» **What is required**
Say how many lines in the entries hold the word "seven", and reply with that number only.

[Data excerpts]
+---+

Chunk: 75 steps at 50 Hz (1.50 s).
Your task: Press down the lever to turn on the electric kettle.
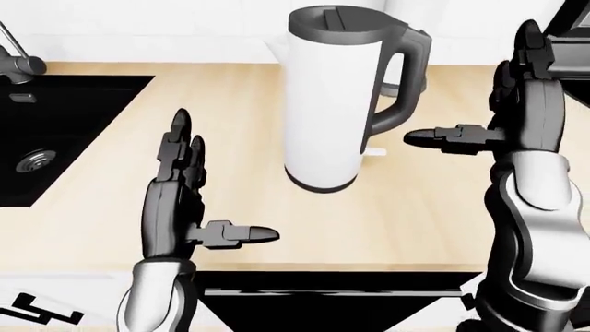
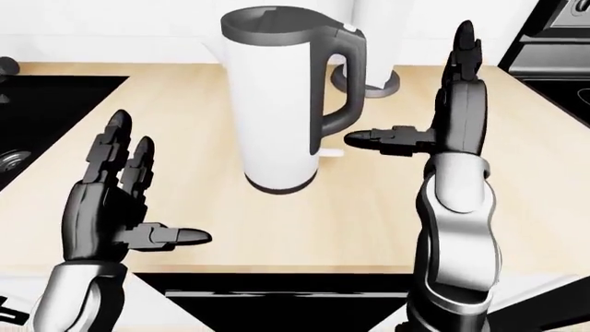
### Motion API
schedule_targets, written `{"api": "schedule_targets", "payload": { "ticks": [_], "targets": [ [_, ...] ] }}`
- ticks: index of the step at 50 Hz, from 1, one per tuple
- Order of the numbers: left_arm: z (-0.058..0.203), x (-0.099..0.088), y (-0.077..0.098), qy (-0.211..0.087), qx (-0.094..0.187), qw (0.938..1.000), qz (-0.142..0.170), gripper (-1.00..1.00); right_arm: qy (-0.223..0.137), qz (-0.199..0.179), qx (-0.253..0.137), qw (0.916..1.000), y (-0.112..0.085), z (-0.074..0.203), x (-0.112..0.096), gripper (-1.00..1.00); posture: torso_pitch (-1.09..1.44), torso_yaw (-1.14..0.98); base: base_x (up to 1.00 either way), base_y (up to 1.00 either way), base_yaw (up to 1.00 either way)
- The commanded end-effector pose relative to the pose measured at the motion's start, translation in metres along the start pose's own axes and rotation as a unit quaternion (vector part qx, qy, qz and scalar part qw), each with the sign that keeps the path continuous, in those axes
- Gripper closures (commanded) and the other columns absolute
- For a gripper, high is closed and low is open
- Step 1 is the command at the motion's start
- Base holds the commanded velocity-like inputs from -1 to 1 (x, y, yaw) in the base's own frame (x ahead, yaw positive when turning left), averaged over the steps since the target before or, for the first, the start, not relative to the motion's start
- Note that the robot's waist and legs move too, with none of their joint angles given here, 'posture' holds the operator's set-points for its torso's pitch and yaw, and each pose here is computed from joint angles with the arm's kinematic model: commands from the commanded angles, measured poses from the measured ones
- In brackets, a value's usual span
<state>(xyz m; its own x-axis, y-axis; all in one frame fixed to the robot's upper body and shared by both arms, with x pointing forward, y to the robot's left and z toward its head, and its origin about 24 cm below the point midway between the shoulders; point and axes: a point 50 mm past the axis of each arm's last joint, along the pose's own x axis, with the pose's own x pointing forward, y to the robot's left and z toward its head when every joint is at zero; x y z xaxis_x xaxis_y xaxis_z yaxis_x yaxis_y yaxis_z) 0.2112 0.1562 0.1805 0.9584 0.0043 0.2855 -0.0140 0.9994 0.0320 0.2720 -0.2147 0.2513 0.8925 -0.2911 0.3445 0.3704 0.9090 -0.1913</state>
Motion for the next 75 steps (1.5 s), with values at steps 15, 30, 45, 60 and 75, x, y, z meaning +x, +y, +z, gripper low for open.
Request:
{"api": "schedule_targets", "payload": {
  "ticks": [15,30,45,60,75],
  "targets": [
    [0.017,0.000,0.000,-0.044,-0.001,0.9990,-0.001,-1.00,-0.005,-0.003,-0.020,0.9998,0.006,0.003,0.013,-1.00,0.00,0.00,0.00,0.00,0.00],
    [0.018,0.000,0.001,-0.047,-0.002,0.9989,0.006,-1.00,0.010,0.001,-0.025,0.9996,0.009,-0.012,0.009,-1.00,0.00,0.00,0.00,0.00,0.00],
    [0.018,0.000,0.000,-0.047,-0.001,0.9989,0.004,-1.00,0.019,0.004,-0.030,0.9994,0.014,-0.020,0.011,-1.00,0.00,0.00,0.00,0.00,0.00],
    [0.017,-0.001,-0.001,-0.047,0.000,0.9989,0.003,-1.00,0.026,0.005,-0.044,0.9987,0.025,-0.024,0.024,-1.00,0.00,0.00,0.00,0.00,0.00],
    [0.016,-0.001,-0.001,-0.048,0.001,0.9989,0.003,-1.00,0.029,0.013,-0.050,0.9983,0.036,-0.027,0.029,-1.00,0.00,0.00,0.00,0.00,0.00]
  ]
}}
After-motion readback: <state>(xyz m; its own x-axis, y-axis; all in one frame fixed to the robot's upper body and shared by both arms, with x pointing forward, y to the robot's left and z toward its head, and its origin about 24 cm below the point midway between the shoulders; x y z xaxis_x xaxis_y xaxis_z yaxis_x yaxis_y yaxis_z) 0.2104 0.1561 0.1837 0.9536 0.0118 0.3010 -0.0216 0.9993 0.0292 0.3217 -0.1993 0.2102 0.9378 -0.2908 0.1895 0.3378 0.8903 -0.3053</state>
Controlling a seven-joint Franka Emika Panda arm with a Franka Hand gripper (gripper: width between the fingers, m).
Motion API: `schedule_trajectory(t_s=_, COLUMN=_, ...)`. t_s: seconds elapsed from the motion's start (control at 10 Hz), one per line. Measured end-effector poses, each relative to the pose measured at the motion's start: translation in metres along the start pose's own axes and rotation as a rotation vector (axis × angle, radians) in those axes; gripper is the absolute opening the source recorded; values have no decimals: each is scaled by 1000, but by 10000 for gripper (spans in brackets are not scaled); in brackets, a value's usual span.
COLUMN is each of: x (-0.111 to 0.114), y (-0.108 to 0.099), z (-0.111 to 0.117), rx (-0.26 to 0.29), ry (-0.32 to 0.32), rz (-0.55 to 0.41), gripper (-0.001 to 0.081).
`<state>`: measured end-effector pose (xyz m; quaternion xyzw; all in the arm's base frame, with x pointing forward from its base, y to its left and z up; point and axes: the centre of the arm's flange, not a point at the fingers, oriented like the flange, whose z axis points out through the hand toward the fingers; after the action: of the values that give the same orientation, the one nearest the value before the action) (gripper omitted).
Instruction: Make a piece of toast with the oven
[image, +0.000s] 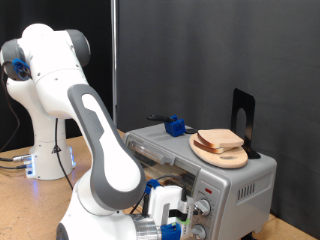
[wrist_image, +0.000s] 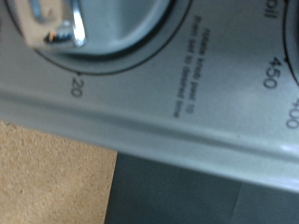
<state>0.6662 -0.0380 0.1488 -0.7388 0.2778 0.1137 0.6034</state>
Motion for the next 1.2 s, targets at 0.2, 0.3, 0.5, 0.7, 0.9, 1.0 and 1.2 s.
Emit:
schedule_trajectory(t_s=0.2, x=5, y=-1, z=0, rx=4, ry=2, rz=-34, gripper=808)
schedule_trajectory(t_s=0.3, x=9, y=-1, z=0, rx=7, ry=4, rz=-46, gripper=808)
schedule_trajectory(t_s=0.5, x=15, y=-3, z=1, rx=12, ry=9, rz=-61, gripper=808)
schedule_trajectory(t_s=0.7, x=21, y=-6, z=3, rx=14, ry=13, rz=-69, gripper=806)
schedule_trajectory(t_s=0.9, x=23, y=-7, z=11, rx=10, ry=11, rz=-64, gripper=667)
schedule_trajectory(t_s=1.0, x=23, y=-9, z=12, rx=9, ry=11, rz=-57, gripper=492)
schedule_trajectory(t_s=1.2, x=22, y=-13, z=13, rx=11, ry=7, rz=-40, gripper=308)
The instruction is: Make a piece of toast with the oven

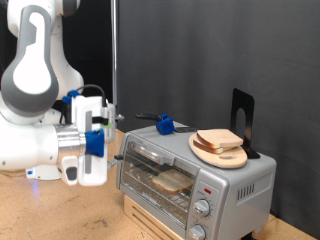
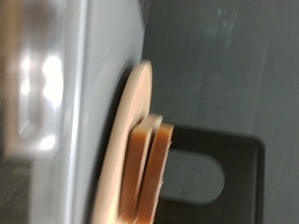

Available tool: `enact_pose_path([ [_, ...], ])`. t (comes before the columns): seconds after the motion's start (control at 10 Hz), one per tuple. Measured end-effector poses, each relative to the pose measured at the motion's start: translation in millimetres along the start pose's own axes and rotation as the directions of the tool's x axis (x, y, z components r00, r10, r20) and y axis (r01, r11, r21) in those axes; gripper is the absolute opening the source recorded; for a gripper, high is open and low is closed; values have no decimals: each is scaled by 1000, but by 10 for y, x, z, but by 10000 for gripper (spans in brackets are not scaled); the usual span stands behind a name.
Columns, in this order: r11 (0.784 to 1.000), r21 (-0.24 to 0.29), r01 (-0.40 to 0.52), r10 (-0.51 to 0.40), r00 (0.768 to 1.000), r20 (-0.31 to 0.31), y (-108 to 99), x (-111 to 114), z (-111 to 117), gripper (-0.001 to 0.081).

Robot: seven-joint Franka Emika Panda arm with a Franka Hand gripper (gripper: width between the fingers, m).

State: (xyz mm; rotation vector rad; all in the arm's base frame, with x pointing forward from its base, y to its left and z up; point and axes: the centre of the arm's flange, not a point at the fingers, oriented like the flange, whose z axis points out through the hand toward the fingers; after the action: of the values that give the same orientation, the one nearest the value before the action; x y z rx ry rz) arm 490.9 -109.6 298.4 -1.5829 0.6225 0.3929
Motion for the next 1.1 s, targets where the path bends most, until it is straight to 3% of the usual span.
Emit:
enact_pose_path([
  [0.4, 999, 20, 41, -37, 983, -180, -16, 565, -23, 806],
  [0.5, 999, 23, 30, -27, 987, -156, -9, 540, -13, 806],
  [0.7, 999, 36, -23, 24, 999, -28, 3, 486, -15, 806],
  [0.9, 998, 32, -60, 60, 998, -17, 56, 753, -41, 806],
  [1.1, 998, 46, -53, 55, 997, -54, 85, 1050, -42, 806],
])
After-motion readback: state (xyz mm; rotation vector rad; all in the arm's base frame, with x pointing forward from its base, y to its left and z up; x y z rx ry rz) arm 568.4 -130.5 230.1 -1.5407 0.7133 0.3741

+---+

» **Answer space**
2